Figure 9 describes the flow chart of the sorting scenario. Firstly, the position information of the object will be obtained via object detection techniques. According to the object’s position, gripper will move to a proper place for caging.In this work, the contact-level classification is focused. Accordingly, an ideal and simplified scenario is assumed, as shown in
Figure 10, where object detection and gripper manipulation have already been implemented. Subsequently, in caging phase, the object size and grasping force will be classified simultaneously. If the accuracy does not meet the requirement due to the improper grasp such as the misaligned grasp and the incomplete view of object for camera, it will be considered to be an unsuccessful caging. In addition, the wrong classification of object size would directly result in a failure to the sorting task. Accordingly, the grasping will be re-adjusted until the the object is properly gripped and high accuracy of classifications is reached. Subsequently, dropping the object into the corresponding box according to the classified object size.
6. Conclusions
In this paper, events camera DAVIS is utilized to develop the neuromorphic vision-based tactile sensor for sorting application. DAVIS has low latency and low power consumption when compared to conventional cameras. In addition, two ML methods, SVM and DTW-KNN, are developed to classify object size, grasping force, and material hardness. A special type of EBOG dataset is generated by conducting 243 experiments for training the classifiers. The material hardness is first selected in this work due to the complex relationship with events. According to the three-level hardness prediction, the softest silicon wafer is used for contact level classification, as it provides the highest classification accuracy (100%). It manifests that severe deformation of softer material results in a high sensitivity of observation. However, for other works that detail information is not necessary or noise is required to be filtered, the thick material with higher hardness will be suitable due to its light deformation. Moreover, soft skin interface deforms upon contact that makes objects size and grasping force classifications challenging. Both SVM and DTW-KNN approaches used to classify object sizes and provide a same accuracy (88.9%), but SVM classifier performs better on metrics of Precision, Recall, and F1 Score. Moreover, the trained SVM model provides a more precision result (77.8%) for grasping force as compared to DTW-KNN. When considering the elapsed time aspect, the SVM method has more potential for real-time applications.

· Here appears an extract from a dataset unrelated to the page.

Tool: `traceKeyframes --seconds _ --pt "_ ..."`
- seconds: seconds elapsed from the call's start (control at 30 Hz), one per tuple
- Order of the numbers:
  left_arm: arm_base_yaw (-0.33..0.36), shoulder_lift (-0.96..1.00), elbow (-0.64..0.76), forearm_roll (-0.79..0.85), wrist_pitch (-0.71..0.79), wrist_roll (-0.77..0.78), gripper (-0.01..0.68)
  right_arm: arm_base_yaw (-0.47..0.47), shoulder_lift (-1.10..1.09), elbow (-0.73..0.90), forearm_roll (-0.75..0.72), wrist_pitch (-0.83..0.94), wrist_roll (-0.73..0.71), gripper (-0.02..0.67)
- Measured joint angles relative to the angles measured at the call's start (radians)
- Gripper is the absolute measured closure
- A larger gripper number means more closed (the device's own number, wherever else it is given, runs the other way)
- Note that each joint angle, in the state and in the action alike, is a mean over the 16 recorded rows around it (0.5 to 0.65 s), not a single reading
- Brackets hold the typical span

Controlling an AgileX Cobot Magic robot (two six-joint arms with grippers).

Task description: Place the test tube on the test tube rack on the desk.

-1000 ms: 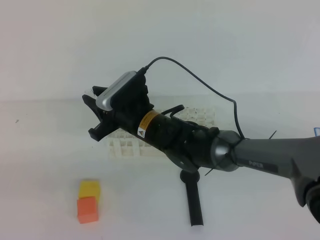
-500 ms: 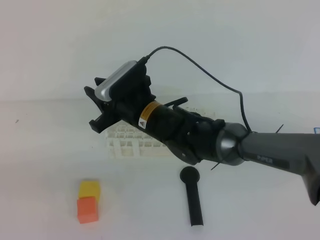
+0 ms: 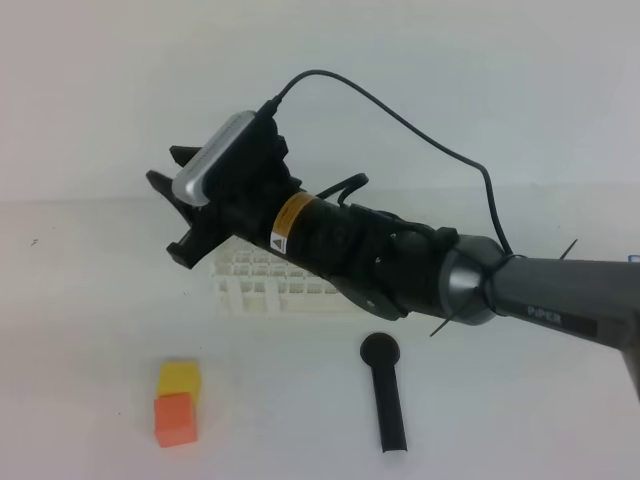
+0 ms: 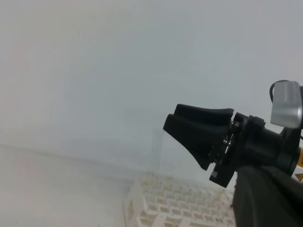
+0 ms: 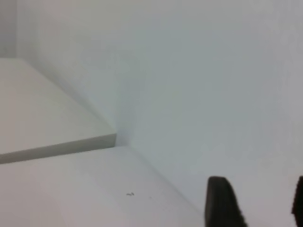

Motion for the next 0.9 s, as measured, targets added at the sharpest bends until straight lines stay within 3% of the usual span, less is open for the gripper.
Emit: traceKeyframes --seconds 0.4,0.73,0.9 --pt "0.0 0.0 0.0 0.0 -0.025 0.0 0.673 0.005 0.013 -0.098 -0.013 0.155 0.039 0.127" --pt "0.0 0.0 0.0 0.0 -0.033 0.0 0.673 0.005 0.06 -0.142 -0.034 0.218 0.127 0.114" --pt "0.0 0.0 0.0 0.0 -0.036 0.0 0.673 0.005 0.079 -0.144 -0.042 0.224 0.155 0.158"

This event-based contact-level classification benefits robotic sorting for its high sampling rate, which enables the robot to respond faster and re-adjust grasping to ensure a successful action. In addition, contact-level classification can be used for initial grasping force estimation and slip detection to improve the grasping performance in robotic sorting. For future work, the accuracy of the object size and grasping force classifications by SVM and DTW-KNN can be improved. Both approaches involve supervised methods, which are limited to classify the same or similar objects, as being used to infer a function from labeled training data by mapping inputs and outputs. Therefore, it is suggested to use unsupervised approach, Spiking Neural Networks (SNNs), to improve classification performance in future work. Additionally, developing a data augmentation technique for time series will help to avoid the over-fitting problem.